# Why can't Audiobahn make normal subs?



## asleepz (Feb 24, 2004)

I sware I hate this dang thing. It's NEVER fit in any prefab boxes (I don't really have the time to make one) It's so damn deep you can't put it at any cool angles or anything of the sort and it seems so touchy when it comes to airspace. I'm going to get a Q-logic (no flaming) and find this sucker a home I know it will fit in.


----------



## Punkrocka436 (Jul 8, 2003)

hint: dont buy audiobahn


----------



## asleepz (Feb 24, 2004)

hehe I got it for 5 bucks lol I had to get it.


----------



## captain_shrapnel (Sep 10, 2004)

You spent too much.


----------



## asleepz (Feb 24, 2004)

captain_shrapnel said:


> You spent too much.


Damn....
:thumbup: That was a good one right there.


----------



## Punkrocka436 (Jul 8, 2003)

heh, i would much rather wipe my ass with that 5 dollars than buy audiobahn


----------



## Jasper (Apr 2, 2004)

i'd rather you give me $5!


----------



## sr20dem0n (Mar 19, 2003)

screw the box, just plug it into a wall outlet


----------



## xbrandonx (Mar 27, 2004)

hell for $5 resale it on ebay.


----------



## asleepz (Feb 24, 2004)

sr20dem0n said:


> screw the box, just plug it into a wall outlet


We did that to an old pioneer sub that had 4 holes in it. Made a really quick 40 or 50 popping sounds then smoke.


----------



## sr20dem0n (Mar 19, 2003)

SKD_Tech said:


> We did that to an old pioneer sub that had 4 holes in it. Made a really quick 40 or 50 popping sounds then smoke.


sounds about right

~4000rms at 60hz tends to have that effect


----------



## asleepz (Feb 24, 2004)

Well I found a box that would fit from a friend. Paid him a cigarette and left. Audiobahn dropped right in and sounded decent at 4 ohms so I wired it for 2 ohms and now it sounds pretty good.

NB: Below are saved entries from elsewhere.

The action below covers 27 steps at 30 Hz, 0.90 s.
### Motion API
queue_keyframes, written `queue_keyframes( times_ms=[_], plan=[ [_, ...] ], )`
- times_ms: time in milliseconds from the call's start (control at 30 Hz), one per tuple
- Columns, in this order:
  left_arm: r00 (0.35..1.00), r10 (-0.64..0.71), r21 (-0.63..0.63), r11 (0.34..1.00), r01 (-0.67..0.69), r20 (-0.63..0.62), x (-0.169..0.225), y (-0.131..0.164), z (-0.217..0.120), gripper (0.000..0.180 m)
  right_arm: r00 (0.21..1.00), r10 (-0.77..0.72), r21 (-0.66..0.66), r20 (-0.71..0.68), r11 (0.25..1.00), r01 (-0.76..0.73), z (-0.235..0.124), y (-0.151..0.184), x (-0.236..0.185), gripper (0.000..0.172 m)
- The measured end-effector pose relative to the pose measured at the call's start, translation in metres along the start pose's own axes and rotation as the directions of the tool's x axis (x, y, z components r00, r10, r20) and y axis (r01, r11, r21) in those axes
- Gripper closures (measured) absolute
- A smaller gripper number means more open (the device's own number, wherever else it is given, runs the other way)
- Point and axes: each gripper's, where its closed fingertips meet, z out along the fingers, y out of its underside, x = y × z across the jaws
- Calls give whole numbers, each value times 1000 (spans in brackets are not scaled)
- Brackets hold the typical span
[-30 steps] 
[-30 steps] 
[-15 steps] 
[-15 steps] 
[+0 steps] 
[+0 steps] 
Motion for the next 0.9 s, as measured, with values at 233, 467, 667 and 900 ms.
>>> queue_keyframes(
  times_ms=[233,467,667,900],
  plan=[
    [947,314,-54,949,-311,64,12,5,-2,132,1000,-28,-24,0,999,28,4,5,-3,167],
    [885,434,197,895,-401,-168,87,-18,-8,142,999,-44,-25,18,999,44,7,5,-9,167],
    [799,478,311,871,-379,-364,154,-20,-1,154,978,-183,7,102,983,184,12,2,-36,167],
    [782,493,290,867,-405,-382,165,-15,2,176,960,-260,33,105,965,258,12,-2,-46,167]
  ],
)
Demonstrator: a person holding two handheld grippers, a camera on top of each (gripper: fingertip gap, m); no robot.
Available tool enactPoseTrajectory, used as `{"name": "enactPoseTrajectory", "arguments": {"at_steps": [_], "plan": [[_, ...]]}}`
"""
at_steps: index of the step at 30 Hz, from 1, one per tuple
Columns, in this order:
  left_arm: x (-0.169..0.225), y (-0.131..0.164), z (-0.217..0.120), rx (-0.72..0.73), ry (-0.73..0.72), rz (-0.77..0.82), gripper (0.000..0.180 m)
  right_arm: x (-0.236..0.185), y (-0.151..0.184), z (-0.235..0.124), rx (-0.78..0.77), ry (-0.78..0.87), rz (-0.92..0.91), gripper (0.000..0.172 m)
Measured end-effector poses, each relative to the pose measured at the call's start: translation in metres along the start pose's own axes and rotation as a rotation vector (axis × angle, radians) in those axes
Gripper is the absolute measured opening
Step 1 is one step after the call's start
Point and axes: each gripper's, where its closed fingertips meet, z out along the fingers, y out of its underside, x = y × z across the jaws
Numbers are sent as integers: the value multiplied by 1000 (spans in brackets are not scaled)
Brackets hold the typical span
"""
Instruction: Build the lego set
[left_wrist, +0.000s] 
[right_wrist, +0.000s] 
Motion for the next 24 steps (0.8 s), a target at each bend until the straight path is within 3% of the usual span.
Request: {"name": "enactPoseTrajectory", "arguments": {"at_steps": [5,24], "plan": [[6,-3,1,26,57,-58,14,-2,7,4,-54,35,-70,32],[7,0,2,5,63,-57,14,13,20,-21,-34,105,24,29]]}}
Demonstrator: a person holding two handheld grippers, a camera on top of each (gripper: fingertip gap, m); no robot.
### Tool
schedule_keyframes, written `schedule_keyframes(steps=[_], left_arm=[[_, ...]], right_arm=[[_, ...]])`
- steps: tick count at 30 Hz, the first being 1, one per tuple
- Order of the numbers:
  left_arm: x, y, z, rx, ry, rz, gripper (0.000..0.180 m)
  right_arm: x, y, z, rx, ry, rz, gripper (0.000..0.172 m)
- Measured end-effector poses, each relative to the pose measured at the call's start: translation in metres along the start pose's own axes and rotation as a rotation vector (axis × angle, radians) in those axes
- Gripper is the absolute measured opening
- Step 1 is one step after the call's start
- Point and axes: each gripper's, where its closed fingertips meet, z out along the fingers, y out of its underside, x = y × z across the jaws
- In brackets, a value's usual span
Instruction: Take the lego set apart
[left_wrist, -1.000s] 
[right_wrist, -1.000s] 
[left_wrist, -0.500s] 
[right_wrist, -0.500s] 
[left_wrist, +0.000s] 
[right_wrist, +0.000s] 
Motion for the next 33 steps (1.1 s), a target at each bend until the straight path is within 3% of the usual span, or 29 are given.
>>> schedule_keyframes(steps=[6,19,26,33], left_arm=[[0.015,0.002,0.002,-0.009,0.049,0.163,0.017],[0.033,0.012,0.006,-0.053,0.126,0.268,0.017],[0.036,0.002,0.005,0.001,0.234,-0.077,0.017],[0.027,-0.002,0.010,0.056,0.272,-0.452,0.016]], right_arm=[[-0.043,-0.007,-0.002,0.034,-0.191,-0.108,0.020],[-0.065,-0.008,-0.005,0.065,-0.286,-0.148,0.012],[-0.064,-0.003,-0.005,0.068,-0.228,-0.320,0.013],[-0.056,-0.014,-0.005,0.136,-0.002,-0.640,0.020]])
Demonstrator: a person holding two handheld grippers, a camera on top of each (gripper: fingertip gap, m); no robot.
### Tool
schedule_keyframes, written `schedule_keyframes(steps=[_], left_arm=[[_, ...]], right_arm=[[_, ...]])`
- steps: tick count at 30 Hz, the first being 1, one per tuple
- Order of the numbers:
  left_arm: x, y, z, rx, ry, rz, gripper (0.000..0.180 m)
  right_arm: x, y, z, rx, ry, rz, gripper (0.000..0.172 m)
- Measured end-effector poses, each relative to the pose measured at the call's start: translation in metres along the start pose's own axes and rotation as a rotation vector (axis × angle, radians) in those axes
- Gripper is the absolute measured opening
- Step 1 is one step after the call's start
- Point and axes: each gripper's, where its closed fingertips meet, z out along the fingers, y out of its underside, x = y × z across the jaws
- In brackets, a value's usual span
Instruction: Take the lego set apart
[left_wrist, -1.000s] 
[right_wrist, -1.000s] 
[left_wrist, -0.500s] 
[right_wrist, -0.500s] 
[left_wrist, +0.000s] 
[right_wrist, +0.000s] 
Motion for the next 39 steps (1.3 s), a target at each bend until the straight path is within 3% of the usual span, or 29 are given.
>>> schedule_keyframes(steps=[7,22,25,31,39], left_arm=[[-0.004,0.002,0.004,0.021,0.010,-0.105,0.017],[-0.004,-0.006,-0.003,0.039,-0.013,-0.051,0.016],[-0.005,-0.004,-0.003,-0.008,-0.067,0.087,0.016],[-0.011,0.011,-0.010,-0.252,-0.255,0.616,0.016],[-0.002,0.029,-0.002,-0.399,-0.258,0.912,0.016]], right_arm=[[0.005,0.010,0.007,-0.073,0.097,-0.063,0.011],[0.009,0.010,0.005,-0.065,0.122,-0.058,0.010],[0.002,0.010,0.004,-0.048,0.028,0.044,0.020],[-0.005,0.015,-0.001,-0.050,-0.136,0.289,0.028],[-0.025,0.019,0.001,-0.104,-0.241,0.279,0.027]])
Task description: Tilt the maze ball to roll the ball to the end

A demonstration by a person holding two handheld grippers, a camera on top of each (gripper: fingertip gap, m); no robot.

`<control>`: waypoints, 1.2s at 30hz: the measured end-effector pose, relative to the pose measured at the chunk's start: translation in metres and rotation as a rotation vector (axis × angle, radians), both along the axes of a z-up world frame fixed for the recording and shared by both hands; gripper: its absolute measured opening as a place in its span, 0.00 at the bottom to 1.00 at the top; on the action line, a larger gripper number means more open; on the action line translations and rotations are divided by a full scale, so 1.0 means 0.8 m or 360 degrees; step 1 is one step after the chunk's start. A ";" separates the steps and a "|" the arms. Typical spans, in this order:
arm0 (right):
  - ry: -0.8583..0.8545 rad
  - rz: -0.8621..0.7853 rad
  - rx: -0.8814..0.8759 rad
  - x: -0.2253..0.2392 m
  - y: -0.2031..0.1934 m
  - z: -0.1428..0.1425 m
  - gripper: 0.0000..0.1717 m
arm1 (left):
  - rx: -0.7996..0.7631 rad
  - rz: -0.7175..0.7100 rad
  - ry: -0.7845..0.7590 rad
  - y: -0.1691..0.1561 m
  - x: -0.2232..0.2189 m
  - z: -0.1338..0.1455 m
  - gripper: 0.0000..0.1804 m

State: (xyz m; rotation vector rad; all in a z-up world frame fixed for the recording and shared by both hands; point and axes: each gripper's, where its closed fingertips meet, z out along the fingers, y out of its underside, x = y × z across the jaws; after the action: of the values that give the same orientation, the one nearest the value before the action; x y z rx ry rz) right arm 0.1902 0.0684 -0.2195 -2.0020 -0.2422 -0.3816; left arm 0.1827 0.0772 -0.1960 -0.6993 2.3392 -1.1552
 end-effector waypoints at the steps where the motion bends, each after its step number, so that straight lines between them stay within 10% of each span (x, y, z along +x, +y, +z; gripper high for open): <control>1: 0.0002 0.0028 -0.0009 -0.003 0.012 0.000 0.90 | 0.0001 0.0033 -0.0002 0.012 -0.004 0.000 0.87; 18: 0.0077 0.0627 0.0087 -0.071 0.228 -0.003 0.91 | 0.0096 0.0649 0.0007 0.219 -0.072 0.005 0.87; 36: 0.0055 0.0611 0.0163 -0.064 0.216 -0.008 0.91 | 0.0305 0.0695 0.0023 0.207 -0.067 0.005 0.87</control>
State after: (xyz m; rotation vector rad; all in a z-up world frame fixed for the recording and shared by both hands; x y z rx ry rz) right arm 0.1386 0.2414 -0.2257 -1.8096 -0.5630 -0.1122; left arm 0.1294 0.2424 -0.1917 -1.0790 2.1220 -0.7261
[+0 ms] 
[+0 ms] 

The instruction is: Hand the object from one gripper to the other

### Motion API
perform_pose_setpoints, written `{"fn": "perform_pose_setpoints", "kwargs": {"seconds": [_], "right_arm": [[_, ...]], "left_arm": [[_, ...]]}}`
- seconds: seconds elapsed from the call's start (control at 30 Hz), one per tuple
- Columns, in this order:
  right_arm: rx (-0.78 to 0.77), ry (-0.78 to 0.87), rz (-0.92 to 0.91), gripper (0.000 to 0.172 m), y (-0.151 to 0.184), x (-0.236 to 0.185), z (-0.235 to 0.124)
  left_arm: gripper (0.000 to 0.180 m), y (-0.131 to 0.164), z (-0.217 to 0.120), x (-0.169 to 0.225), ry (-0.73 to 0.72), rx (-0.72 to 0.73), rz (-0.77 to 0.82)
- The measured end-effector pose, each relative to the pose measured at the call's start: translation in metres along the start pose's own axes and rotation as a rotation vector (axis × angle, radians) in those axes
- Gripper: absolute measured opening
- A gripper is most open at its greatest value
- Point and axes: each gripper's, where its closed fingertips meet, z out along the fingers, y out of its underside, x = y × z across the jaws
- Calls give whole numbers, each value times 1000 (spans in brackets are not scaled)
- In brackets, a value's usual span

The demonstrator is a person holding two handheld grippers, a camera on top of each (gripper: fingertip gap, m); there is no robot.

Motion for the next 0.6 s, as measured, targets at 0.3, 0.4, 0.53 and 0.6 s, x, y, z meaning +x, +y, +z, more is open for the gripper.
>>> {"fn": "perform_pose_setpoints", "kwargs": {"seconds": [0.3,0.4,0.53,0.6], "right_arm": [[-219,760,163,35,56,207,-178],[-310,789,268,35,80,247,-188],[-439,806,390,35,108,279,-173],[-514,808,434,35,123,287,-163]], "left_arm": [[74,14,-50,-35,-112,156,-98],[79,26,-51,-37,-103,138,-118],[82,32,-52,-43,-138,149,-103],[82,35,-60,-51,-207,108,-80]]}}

And yes I know I need to clean my carpet.


----------



## xbrandonx (Mar 27, 2004)

For $5 and a cigerette it can't be beat.


----------



## pete? (Jul 6, 2004)

audio bahn allwasy struck me as cheezy, foam surround, looks like paper cone, then those massivle uver chromed baskets. all show no go



xbrandonx said:


> For $5 and a cigerette it can't be beat.


a friend of mine bought an old ass honda civic for a case of natty bo and po-mall cigs


----------



## asleepz (Feb 24, 2004)

Yeah I figured the deal wasn't too bad 

Box = Cig (that had a small hole in it)
Sub = 5 bucks that I had found in my wallet (didn't even know I had it)


----------



## xbrandonx (Mar 27, 2004)

you could easily put that on ebay and get like $50 from someone that thinks that you can't get anything better if its not at circut city.


----------



## sr20dem0n (Mar 19, 2003)

1.6pete said:


> audio bahn allwasy struck me as cheezy, foam surround, looks like paper cone


not to say you're wrong, because audiobahn does suck, but some of the best speakers in the world have foam surrounds and/or paper cones


----------



## pete? (Jul 6, 2004)

sr20dem0n said:


> not to say you're wrong, because audiobahn does suck, but some of the best speakers in the world have foam surrounds and/or paper cones


really? well i dont know about audio............i just read whats in my crutchfield cats. to tell you the truth.........i know what brands are good and what not but beyond that you have me lol. thanks for correcting me i have allways stumbled around thinking rubber was far supirior to foam and paper coans blew.......like i say almost every day on this forum, you learn something new every day :cheers:


----------



## Grahf16 (May 7, 2003)

They usually say Flimsy paper.


----------



## captain_shrapnel (Sep 10, 2004)

sr20dem0n said:


> ... but some of the best speakers in the world have foam surrounds and/or paper cones


He's right. Paper cones in particular are hard to beat (when they are treated) because they are so light. The transient response of paper is usually superior to just about anything else, which tends to make them punchier and more accurate. Although rubber surrounds are usually more durable, a foam surround typically does a better job of keeping the cone centered in the basket. Just thought you might like to know. :thumbup:


----------



## pete? (Jul 6, 2004)

thanks :thumbup: that all makes logical sense. also foam dosent get hard like rubber when its cold, and foam is allways a little "flimsier" if you will so it would provide easier move movment of the cone


----------



## asleepz (Feb 24, 2004)

Well put it this way in no way does this thing bump. BUT I am being safer. The Cerwin Vega I had ended up being a 250 watt RMS speaker with about a 500 watt max I do believe. Well my amp puts out 300 watts RMS and 600 max at 4 ohms. But I wired the Audiocrap sub to a 2ohms and now I think it's 420 RMS and 1000 max. (so they say) It definatly hits harder, but it's all I need.


Hmmmmm now for some new tweeters...


----------